Work out how many lines in the data below contain "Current", and state that count with nothing added.

(Collected data entries)
____________

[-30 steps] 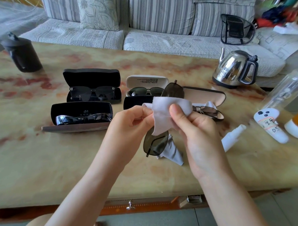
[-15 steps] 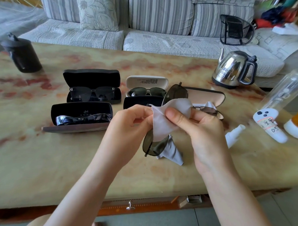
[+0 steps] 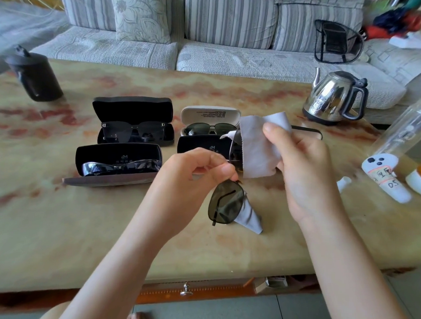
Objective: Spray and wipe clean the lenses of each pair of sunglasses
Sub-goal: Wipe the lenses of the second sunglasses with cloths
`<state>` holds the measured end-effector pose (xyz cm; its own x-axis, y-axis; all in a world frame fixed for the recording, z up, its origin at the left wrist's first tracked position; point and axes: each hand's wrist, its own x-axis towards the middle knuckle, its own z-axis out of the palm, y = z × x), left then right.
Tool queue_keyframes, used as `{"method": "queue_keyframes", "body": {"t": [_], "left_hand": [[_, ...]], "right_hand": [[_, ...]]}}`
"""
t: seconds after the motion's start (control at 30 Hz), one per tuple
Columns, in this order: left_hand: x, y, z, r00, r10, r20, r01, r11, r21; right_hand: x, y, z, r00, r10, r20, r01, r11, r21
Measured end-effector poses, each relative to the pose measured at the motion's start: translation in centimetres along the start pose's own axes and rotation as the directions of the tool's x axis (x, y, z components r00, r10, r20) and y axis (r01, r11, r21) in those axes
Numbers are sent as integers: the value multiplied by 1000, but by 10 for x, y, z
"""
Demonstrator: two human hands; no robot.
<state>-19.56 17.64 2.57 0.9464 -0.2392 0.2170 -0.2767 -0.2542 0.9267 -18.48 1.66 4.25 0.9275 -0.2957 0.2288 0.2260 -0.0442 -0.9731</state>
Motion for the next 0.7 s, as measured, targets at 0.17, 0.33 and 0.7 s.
{"method": "queue_keyframes", "body": {"t": [0.17,0.33,0.7], "left_hand": [[-1,2,0,1000,-6,-17,6,1000,20],[-1,2,0,1000,-17,1,16,999,37],[-2,5,3,995,-47,-88,50,998,30]], "right_hand": [[1,-2,-4,998,-63,-10,61,989,-132],[-1,-2,-6,998,-67,-12,65,990,-127],[4,2,-8,996,-77,-37,70,983,-172]]}}
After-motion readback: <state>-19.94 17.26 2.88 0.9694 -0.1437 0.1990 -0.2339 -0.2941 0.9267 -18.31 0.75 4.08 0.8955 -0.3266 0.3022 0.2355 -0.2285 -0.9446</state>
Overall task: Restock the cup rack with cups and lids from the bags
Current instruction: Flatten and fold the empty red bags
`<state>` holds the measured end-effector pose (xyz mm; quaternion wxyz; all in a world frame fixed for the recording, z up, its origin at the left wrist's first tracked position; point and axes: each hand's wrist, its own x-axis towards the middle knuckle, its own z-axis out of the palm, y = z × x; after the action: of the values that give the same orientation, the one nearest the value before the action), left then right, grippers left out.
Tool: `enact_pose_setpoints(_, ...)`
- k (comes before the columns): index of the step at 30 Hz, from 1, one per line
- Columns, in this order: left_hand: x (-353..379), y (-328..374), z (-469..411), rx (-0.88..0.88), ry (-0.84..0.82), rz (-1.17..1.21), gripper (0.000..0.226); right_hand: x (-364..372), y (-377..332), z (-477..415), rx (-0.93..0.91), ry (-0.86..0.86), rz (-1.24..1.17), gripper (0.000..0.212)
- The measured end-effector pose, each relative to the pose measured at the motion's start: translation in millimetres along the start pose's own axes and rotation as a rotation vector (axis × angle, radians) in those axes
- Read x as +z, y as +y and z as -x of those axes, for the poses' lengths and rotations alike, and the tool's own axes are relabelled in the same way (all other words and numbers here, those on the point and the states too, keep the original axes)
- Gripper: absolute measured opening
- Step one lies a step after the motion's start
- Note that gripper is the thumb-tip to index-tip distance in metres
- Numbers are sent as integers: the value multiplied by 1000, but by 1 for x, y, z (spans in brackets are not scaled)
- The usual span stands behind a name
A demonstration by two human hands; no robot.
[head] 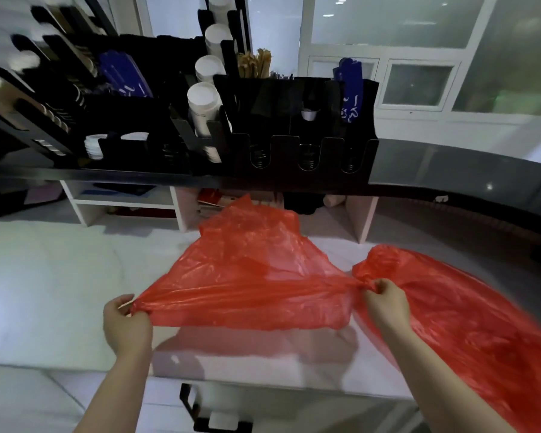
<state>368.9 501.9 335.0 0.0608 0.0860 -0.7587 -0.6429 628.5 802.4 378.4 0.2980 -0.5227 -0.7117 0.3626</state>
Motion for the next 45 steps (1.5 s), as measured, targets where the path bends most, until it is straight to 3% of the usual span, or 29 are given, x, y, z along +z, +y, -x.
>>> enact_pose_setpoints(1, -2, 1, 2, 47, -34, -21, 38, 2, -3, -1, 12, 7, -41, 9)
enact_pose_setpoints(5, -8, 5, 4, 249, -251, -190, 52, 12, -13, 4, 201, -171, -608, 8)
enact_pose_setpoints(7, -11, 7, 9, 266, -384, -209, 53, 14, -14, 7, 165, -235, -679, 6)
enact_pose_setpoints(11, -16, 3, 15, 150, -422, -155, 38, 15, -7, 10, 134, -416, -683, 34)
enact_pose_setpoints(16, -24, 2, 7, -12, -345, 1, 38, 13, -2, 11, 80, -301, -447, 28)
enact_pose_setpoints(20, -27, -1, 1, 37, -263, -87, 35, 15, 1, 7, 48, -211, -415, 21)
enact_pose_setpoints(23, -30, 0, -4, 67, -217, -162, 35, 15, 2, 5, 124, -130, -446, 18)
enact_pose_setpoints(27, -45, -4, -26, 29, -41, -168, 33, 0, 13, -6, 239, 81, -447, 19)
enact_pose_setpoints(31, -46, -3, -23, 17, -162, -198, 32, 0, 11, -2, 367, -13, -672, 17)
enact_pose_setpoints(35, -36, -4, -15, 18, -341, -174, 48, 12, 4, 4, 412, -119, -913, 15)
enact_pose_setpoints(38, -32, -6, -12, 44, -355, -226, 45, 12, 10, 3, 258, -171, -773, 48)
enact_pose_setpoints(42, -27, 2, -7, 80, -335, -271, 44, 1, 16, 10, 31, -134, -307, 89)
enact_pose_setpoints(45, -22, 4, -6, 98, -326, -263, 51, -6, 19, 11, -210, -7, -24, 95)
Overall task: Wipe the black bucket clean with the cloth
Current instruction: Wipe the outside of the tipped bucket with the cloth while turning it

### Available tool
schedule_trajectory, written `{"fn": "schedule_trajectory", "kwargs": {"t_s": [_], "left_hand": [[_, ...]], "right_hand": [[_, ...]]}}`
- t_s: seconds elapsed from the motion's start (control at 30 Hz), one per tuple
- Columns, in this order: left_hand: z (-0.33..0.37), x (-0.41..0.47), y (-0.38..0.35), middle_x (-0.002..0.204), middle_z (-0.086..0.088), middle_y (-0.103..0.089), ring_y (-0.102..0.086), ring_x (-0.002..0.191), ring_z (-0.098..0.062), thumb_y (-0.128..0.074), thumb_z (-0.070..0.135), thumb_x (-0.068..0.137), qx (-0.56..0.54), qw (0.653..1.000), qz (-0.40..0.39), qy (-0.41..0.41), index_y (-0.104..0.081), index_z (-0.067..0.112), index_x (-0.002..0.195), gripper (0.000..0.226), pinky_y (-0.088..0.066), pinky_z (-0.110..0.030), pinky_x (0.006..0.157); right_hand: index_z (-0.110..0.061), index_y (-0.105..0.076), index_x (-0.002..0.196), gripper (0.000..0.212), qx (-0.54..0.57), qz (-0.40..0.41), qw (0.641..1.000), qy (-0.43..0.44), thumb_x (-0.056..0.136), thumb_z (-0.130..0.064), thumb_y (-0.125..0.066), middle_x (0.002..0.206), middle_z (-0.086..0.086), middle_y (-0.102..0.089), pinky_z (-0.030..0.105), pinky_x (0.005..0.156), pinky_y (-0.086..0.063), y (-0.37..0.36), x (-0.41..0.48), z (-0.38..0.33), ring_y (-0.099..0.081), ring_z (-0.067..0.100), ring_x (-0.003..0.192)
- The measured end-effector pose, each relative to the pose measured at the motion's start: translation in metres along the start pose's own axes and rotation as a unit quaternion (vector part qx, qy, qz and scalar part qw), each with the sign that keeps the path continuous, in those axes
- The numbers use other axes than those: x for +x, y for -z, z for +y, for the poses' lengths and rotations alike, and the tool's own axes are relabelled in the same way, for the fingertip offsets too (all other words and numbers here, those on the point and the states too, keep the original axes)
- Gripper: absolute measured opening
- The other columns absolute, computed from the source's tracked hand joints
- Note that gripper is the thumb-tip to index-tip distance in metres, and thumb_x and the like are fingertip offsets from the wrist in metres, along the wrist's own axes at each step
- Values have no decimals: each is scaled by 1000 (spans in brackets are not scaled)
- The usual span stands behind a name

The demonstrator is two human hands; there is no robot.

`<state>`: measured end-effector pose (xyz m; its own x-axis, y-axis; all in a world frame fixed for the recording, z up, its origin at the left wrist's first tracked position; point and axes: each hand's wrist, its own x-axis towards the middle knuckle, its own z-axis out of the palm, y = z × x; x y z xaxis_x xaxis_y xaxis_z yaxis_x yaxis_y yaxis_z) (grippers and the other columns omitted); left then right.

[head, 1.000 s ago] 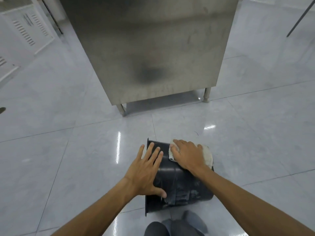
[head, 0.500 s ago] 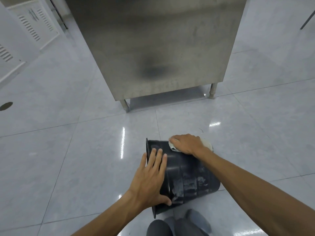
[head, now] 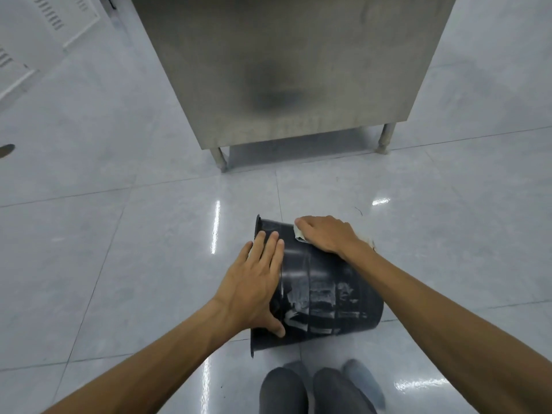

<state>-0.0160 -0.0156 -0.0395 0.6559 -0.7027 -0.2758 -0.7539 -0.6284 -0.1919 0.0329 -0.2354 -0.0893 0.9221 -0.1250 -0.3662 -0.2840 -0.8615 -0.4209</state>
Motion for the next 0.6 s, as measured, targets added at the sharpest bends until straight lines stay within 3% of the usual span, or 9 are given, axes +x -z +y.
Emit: {"fn": "schedule_trajectory", "kwargs": {"t_s": [0.1, 0.27, 0.43, 0.6], "left_hand": [[-6, 11, 5, 162, -20, 15, 13, 149, -38, -62, 93, 50, 0, 1000, -18, 0, 15, 1, 152, 157, -7, -50, 121], [-17, 27, 13, 163, -18, 15, 15, 149, -35, -63, 93, 48, 1, 999, -46, -4, 16, 1, 152, 159, -6, -47, 122], [-26, 41, 18, 164, -15, 9, 11, 150, -33, -66, 92, 46, -10, 998, -57, -16, 11, 2, 153, 160, -4, -45, 123], [-29, 41, 19, 163, -12, -6, -1, 147, -33, -68, 91, 45, -4, 999, -31, -44, 0, 4, 154, 156, -13, -40, 121]], "right_hand": [[-32, -57, 136, 62, -30, 118, 991, 60, 101, -57, -13, 143, 1, -62, 52, 102, -40, -15, -27, -4, -60, 29, 121], [-24, -40, 156, 57, -68, 281, 953, 94, 105, -49, -30, 161, 1, -43, 60, 118, -27, -70, -86, -10, -38, 32, 147], [-24, -28, 164, 60, -72, 334, 928, 147, 108, -46, -32, 172, 2, -23, 67, 122, -18, -131, -133, -8, -17, 37, 158], [-32, -43, 156, 53, -58, 307, 945, 96, 107, -47, -33, 160, -4, -45, 65, 120, -20, -84, -97, -22, -38, 31, 149]]}}
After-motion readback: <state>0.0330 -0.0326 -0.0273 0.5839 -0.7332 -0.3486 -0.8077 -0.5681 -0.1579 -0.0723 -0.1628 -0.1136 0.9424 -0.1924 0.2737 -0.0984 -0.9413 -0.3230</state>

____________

■ **RESPONSE**
2